After Public Advocate Betsy Gotbaum’s office published a study that concluded the DOE’s new regional and district-level offices offer little information or help to parents, phone calls made by the PRESS found the same result.

Calling each of borough’s district ofices and “Learnin Support Centers (LSCs), as the regional school offices are called, led mostly to a maze of automated voice menus, full voicemail boxes and incorrect transfers.  All calls were made on Sept. 2 between 4 and 4:30 p.m. Paul Rose, a DOE spokesperson, said the experience was strange and that his agency would look into the problems.

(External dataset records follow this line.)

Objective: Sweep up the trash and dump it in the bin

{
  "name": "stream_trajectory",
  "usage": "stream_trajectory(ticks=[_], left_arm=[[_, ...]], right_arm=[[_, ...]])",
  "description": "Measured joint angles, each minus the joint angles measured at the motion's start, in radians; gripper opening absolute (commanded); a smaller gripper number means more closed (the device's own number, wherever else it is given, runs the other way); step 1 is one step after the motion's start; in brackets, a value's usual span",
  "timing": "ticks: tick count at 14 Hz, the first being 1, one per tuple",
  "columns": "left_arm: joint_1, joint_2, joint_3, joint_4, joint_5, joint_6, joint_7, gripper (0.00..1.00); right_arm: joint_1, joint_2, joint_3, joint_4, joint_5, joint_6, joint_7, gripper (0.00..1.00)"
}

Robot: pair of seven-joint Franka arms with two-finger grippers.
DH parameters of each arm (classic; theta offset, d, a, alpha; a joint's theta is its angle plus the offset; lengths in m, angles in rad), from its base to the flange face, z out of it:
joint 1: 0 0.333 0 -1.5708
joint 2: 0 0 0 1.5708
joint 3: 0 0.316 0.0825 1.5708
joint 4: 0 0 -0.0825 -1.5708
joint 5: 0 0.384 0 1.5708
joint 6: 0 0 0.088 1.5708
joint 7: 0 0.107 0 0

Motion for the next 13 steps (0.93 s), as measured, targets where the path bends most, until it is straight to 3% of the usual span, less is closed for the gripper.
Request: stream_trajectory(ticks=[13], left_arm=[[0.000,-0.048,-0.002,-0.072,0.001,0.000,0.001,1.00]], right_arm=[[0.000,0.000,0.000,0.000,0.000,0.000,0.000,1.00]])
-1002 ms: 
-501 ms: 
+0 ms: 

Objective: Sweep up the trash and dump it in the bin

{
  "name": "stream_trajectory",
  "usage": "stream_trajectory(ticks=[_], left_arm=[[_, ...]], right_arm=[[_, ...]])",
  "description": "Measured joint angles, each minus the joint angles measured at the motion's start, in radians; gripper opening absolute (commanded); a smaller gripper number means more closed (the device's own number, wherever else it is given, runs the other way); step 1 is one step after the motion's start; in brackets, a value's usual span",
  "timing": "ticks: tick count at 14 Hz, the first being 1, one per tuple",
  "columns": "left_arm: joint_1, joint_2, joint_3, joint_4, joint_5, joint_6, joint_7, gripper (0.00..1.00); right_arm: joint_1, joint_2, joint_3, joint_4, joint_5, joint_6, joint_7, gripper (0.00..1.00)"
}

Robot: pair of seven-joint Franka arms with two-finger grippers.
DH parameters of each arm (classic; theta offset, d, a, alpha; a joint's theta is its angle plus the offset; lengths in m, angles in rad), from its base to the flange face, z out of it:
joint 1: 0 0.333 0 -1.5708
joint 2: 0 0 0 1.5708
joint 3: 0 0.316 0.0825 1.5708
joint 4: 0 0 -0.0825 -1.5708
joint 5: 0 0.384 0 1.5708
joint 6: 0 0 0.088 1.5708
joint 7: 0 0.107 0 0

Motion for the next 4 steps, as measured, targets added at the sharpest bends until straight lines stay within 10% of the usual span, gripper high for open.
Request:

During the PRESS’  recent mini-phone test, Region 5’s (south Queens) District 27 office — also an LSC — yielded the best experience. A person answered the phone and took a message; the local superintendent returned the call later, but said she had to get clearance from the DOE press office before speaking to us when she found out a reporter was on the phone.

But at Region 4’s (western Queens) District 24 office, the voicemail box was full and the local superintendent, Joseph Quinn, wasn’t listed in the automated directory. 

At the District 30 office — which is also an LSC — there was no answer and no option to leave a message.

At Region 3’s (eastern Queens) District 25 office - which is an LSC — the option to transfer to the superintendent’s office led to the wrong department.  An automated greeting at District 28, a satellite LSC, refers callers to District 25.

At Region 3’s District 29 office, one transfer attempt sent the call to District 32, and second, third and fourth attempts sent the call back to the main menu.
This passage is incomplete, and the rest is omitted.